Items from a data source:
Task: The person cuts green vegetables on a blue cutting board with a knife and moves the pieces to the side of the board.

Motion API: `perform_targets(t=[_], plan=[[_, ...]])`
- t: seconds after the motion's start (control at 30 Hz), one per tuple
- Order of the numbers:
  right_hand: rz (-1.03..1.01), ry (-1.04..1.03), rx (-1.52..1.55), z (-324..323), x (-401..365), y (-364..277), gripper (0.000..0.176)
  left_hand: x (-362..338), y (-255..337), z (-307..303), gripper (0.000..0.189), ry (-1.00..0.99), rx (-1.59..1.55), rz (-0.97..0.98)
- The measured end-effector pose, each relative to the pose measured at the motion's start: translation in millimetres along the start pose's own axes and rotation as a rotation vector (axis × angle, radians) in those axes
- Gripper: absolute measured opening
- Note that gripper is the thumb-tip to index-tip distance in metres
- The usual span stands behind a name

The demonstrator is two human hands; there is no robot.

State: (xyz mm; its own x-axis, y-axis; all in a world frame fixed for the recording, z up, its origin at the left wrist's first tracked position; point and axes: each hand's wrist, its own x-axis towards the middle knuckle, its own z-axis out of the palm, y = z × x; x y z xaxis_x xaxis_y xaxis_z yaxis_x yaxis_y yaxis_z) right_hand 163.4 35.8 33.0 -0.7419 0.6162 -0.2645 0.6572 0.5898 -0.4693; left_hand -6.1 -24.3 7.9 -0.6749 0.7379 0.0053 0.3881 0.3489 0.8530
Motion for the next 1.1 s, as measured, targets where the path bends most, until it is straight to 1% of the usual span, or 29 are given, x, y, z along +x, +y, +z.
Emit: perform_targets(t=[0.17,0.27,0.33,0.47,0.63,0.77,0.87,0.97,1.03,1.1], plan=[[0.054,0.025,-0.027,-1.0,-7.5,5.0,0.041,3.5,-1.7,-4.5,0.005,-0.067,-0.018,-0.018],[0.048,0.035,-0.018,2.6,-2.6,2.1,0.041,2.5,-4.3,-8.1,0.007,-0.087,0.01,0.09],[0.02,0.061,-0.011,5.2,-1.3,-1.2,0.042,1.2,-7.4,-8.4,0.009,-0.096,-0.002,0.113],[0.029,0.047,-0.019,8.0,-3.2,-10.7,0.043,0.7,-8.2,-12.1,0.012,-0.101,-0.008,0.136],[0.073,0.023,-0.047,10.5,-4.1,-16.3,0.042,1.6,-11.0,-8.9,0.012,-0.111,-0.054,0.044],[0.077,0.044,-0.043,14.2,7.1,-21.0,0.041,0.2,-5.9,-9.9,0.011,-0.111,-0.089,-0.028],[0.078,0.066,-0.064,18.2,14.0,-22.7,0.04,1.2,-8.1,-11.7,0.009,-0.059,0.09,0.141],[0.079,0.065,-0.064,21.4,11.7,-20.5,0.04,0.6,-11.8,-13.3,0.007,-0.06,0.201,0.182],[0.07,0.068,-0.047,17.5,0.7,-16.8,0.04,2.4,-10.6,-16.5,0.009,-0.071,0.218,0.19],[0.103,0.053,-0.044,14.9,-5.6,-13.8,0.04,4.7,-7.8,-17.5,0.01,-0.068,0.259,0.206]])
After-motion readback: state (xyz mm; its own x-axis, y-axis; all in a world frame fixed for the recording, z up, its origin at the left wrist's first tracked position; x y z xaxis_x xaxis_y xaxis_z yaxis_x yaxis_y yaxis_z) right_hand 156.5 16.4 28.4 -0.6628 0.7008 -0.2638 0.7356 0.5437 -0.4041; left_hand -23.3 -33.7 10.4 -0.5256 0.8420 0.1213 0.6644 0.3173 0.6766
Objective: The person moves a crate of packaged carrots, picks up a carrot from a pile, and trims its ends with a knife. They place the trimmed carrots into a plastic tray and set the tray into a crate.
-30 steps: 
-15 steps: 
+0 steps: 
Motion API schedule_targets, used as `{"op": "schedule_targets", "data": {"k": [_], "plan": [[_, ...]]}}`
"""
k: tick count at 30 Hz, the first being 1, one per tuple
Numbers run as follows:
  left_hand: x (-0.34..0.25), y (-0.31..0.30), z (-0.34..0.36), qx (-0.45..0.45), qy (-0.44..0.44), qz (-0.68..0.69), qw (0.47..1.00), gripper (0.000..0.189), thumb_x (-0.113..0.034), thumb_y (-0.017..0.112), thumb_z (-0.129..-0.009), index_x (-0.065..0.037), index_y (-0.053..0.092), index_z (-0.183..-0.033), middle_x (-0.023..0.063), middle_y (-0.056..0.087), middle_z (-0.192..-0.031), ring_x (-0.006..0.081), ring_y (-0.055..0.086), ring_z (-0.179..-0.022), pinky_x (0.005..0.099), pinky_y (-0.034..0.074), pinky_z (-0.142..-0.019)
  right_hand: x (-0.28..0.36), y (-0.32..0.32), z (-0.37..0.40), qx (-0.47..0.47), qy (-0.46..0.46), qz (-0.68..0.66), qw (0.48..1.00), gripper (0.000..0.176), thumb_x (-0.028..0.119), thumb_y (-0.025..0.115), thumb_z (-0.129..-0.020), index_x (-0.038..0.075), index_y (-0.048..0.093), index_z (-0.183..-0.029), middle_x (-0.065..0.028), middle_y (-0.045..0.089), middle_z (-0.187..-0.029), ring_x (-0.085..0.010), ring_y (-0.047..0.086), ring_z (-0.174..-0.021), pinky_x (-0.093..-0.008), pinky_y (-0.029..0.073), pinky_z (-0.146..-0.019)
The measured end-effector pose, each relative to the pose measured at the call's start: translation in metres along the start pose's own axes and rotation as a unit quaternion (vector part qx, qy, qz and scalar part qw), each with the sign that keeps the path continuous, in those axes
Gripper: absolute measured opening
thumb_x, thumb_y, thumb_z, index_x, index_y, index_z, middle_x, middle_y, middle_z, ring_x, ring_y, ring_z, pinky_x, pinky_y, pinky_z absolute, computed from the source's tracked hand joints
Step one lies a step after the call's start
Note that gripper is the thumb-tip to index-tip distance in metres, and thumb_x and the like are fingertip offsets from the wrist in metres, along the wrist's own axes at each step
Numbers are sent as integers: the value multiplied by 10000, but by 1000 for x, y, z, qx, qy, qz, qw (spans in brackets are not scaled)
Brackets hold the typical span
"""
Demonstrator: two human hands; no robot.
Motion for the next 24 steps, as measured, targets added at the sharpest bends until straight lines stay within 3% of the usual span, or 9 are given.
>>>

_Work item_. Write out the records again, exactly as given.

_Exercise answer_.
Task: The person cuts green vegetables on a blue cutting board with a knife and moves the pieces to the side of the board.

Motion API: `perform_targets(t=[_], plan=[[_, ...]])`
- t: seconds after the motion's start (control at 30 Hz), one per tuple
- Order of the numbers:
  right_hand: rz (-1.03..1.01), ry (-1.04..1.03), rx (-1.52..1.55), z (-324..323), x (-401..365), y (-364..277), gripper (0.000..0.176)
  left_hand: x (-362..338), y (-255..337), z (-307..303), gripper (0.000..0.189), ry (-1.00..0.99), rx (-1.59..1.55), rz (-0.97..0.98)
- The measured end-effector pose, each relative to the pose measured at the motion's start: translation in millimetres along the start pose's own axes and rotation as a rotation vector (axis × angle, radians) in those axes
- Gripper: absolute measured opening
- Note that gripper is the thumb-tip to index-tip distance in metres
- The usual span stands behind a name

The demonstrator is two human hands; there is no robot.

State: (xyz mm; its own x-axis, y-axis; all in a world frame fixed for the recording, z up, its origin at the left wrist's first tracked position; point and axes: each hand's wrist, its own x-axis towards the middle knuckle, its own z-axis out of the palm, y = z × x; x y z xaxis_x xaxis_y xaxis_z yaxis_x yaxis_y yaxis_z) right_hand 163.4 35.8 33.0 -0.7419 0.6162 -0.2645 0.6572 0.5898 -0.4693; left_hand -6.1 -24.3 7.9 -0.6749 0.7379 0.0053 0.3881 0.3489 0.8530
Motion for the next 1.1 s, as measured, targets where the path bends most, until it is straight to 1% of the usual span, or 29 are given, x, y, z along +x, +y, +z.
Emit: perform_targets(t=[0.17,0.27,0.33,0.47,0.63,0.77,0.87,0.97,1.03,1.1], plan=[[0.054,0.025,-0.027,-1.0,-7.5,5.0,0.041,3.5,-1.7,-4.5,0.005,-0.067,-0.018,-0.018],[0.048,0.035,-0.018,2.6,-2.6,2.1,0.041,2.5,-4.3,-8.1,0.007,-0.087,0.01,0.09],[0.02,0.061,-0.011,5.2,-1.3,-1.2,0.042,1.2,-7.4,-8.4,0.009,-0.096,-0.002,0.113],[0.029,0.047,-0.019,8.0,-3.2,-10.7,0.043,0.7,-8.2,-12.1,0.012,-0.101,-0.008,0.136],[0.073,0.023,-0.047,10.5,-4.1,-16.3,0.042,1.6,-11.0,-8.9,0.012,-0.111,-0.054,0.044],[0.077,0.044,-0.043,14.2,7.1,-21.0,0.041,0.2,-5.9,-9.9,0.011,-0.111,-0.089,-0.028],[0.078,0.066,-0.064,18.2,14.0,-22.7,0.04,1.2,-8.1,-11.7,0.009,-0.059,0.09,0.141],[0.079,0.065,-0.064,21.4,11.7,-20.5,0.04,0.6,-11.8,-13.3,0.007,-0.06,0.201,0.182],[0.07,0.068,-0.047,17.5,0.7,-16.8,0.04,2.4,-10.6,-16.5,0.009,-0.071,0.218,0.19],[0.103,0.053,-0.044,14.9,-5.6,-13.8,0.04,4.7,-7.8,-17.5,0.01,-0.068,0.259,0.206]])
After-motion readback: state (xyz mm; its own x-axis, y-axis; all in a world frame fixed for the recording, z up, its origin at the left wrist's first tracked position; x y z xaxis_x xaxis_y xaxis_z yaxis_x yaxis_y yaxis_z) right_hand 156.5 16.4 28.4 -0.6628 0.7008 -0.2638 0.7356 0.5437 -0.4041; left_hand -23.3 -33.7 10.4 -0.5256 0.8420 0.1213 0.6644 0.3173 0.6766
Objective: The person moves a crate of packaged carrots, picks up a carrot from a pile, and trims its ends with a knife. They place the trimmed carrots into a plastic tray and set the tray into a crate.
-30 steps: 
-15 steps: 
+0 steps: 
Motion API schedule_targets, used as `{"op": "schedule_targets", "data": {"k": [_], "plan": [[_, ...]]}}`
"""
k: tick count at 30 Hz, the first being 1, one per tuple
Numbers run as follows:
  left_hand: x (-0.34..0.25), y (-0.31..0.30), z (-0.34..0.36), qx (-0.45..0.45), qy (-0.44..0.44), qz (-0.68..0.69), qw (0.47..1.00), gripper (0.000..0.189), thumb_x (-0.113..0.034), thumb_y (-0.017..0.112), thumb_z (-0.129..-0.009), index_x (-0.065..0.037), index_y (-0.053..0.092), index_z (-0.183..-0.033), middle_x (-0.023..0.063), middle_y (-0.056..0.087), middle_z (-0.192..-0.031), ring_x (-0.006..0.081), ring_y (-0.055..0.086), ring_z (-0.179..-0.022), pinky_x (0.005..0.099), pinky_y (-0.034..0.074), pinky_z (-0.142..-0.019)
  right_hand: x (-0.28..0.36), y (-0.32..0.32), z (-0.37..0.40), qx (-0.47..0.47), qy (-0.46..0.46), qz (-0.68..0.66), qw (0.48..1.00), gripper (0.000..0.176), thumb_x (-0.028..0.119), thumb_y (-0.025..0.115), thumb_z (-0.129..-0.020), index_x (-0.038..0.075), index_y (-0.048..0.093), index_z (-0.183..-0.029), middle_x (-0.065..0.028), middle_y (-0.045..0.089), middle_z (-0.187..-0.029), ring_x (-0.085..0.010), ring_y (-0.047..0.086), ring_z (-0.174..-0.021), pinky_x (-0.093..-0.008), pinky_y (-0.029..0.073), pinky_z (-0.146..-0.019)
The measured end-effector pose, each relative to the pose measured at the call's start: translation in metres along the start pose's own axes and rotation as a unit quaternion (vector part qx, qy, qz and scalar part qw), each with the sign that keeps the path continuous, in those axes
Gripper: absolute measured opening
thumb_x, thumb_y, thumb_z, index_x, index_y, index_z, middle_x, middle_y, middle_z, ring_x, ring_y, ring_z, pinky_x, pinky_y, pinky_z absolute, computed from the source's tracked hand joints
Step one lies a step after the call's start
Note that gripper is the thumb-tip to index-tip distance in metres, and thumb_x and the like are fingertip offsets from the wrist in metres, along the wrist's own axes at each step
Numbers are sent as integers: the value multiplied by 10000, but by 1000 for x, y, z, qx, qy, qz, qw (spans in brackets are not scaled)
Brackets hold the typical span
"""
Demonstrator: two human hands; no robot.
Motion for the next 24 steps, as measured, targets added at the sharpest bends until straight lines stay within 3% of the usual span, or 9 are given.
>>>

The output is complete.